Timeliness. The timeliness of data refers to the time from when the data is generated to when it is cleared, and the timeliness of data is determined by the implementation and deployment of the system. Data can be used multiple times, or it can be cleared after being used once. Generally speaking, whether the data is deployed remotely or at the edge affects its timeliness. Generally, the data timeliness of the edge deployment is short, and the data timeliness of the remote deployment is long.
The real-time nature of data is also part of the timeliness of data. Real-time is related to the deployment location of data, the importance of data, and the transmission method.
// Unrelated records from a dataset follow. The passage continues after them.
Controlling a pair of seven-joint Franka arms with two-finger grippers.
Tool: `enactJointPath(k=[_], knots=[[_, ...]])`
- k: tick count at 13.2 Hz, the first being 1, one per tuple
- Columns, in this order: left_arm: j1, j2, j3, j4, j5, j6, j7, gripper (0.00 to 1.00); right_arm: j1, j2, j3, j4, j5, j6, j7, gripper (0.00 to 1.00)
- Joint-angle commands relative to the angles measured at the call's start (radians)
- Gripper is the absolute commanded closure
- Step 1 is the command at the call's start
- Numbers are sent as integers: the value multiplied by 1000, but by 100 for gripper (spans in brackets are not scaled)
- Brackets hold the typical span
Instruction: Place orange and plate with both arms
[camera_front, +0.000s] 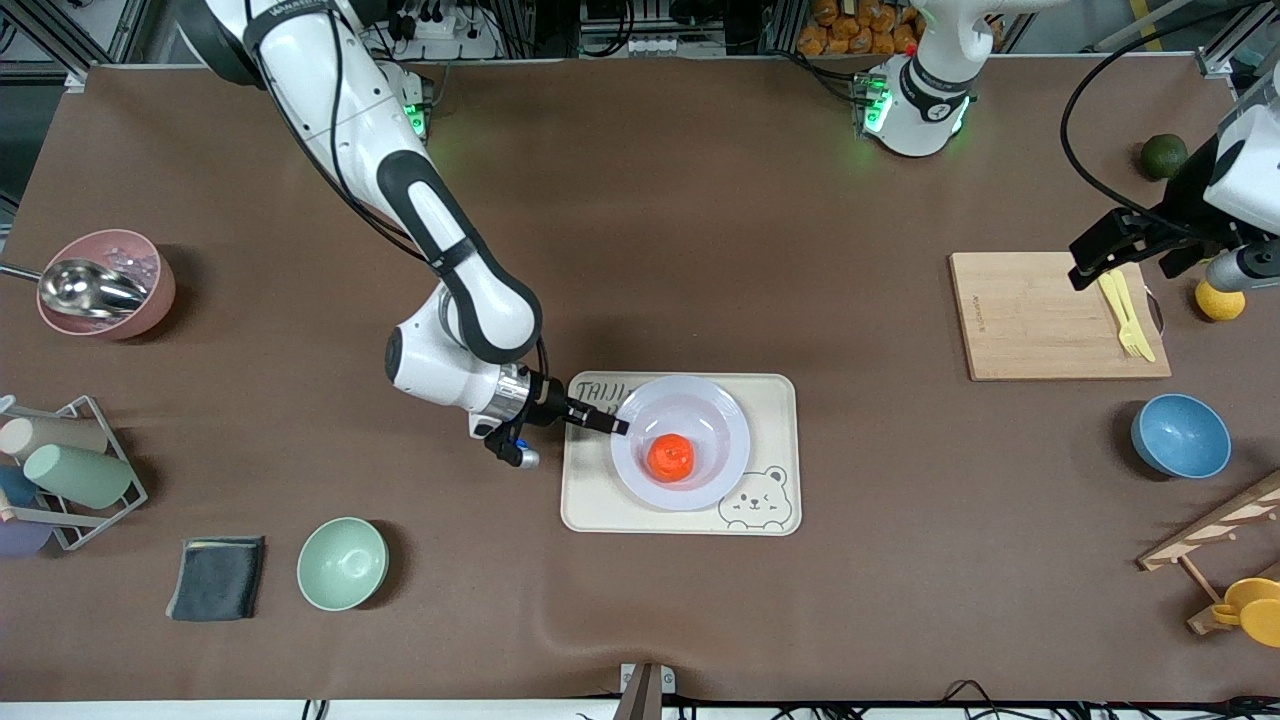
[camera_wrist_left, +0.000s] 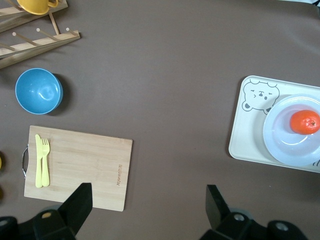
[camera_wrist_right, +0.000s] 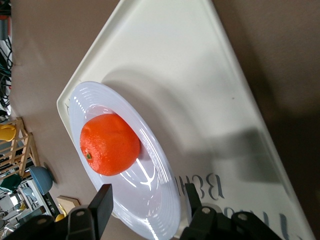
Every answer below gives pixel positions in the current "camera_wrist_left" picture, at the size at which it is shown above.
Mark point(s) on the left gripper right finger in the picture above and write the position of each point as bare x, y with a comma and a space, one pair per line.
215, 207

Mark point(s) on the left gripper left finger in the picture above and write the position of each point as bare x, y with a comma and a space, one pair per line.
80, 205

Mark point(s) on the pale blue round plate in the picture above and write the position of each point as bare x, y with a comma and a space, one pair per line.
280, 140

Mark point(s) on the orange mandarin fruit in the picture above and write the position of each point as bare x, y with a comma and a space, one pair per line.
303, 122

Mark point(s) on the bamboo cutting board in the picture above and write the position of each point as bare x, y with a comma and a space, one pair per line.
87, 162

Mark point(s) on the yellow plastic fork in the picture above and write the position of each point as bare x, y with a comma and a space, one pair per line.
38, 162
45, 165

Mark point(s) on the cream bear print tray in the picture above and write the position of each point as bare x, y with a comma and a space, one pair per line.
245, 140

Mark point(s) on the yellow lemon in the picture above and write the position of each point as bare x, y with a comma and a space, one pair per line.
0, 162

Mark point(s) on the blue bowl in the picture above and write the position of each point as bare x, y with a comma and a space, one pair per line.
37, 92

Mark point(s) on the wooden peg mug rack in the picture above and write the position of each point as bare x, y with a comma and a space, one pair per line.
50, 42

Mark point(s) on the yellow mug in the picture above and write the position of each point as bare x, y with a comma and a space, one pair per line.
32, 6
The data is sequential and must have a time stamp: networked devices generate data continuously according to the set period or triggered by external events. Each data point is generated at a point in time. This time is important for data Calculations and analyzes are important and must be documented.
Data is structured: The data generated by IoT devices is often structured and numerical. For example, the current and voltage collected by smart meters can be represented by 4-byte standard floating-point numbers.
Data is rarely updated: the data generated by networked devices is machine log data, which is generally not allowed and there is no need to modify it. There are very few scenarios where modification of the collected raw data is required. But for a typical informatization or Internet application, records must be modified or deleted
The data source is unique: the data collected by one IoT device is completely independent of the data collected by another device. -The data of a device must be generated by this device, and cannot be generated manually or by other devices. That is to say, the data of a device has only one producer, and the data source is unique. Compared with Internet applications, write more and read less: For Internet applications, a data record is often written once and read many times. For example, a Weibo or a WeChat public account article is written once, but it may be read by millions of people. However, the data generated by IoT devices is different. The generated data is usually read automatically by calculation and analysis programs, and the calculation and analysis times are not many. Only when analyzing accidents and other scenarios, people will actively look at the original data.
The data has a retention period: the collected data generally has a retention policy based on the length of time, for example, it is only retained for one day, one week, one month, one year or even longer. In order to save storage space, it is best for the system to automatically delete . The query and analysis of data is often based on a time period and a certain group of devices: for IoT data, when doing calculations and analysis, the time range must be specified, not just for one point in time or the entire history. And it is often necessary to analyze the data collected by a subset of IoT devices according to the dimension of analysis, such as devices in a certain geographical area, devices of a certain model, a certain batch of devices, devices of a certain manufacturer, and so on. In addition to storage and query, real-time analysis and calculation operations are often required: For IoT applications, the requirements for real-time calculation of data are often high, because real-time alarms are required based on calculation results to avoid accidents. Stable and predictable traffic: Given the number of IoTs and the frequency of data collection, the required bandwidth and traffic, and the size of newly generated data per day can be estimated more accurately.
The particularity of data processing: For example, it is necessary to check a certain quantity collected by a device at a specific time, but the actual collection time of the sensor is not at this time point, and interpolation processing is often required at this time. There are also many scenarios that require complex mathematical function calculations based on the amount of collection.